**PROBLEM REQUIREMENTS**
Every line from the first one in the listing down to the line with "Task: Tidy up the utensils" should be restated word for word.

**DATASET SECTION**
━━━━━━━━━━

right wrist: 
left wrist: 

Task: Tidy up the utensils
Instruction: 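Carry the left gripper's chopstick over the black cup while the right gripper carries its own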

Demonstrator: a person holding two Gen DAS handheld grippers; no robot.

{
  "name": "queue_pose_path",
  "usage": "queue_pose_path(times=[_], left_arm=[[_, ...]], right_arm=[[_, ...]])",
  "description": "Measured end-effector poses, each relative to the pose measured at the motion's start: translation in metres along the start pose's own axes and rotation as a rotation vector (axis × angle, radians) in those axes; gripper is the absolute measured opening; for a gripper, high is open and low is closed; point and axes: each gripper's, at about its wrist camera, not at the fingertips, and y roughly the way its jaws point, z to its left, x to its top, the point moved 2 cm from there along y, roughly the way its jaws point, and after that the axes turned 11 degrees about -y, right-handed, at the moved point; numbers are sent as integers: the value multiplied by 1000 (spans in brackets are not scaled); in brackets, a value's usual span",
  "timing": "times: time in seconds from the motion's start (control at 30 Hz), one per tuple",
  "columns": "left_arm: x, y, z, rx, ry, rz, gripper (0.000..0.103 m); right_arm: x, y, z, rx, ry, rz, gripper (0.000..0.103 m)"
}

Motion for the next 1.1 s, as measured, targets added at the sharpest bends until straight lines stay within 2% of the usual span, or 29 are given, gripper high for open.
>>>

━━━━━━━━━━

**THE COMPLETED TASK**
right wrist: 
left wrist: 

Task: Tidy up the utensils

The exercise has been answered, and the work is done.